◆ About this exercise ◆
The answer should be the records below, word for word, with every image left out.

[Source material]

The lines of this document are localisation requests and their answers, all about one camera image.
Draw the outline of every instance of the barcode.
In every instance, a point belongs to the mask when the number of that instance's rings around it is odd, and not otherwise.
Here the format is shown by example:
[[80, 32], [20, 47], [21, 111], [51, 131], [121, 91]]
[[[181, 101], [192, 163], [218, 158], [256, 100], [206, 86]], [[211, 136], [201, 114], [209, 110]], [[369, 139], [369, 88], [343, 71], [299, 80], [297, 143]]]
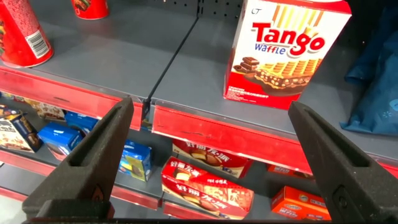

[/Source material]

◆ Result below ◆
The lines of this document are localisation requests and their answers, all about one camera image.
Draw the outline of every instance of the barcode.
In every instance, a point belongs to the mask when the number of that instance's rings around it is odd, and not otherwise.
Here the format is shown by example:
[[80, 32], [20, 47], [21, 111], [51, 131], [121, 91]]
[[[181, 101], [192, 163], [218, 158], [256, 100], [206, 86]], [[211, 136], [201, 114], [209, 110]], [[369, 139], [369, 88], [343, 71], [299, 80], [297, 143]]]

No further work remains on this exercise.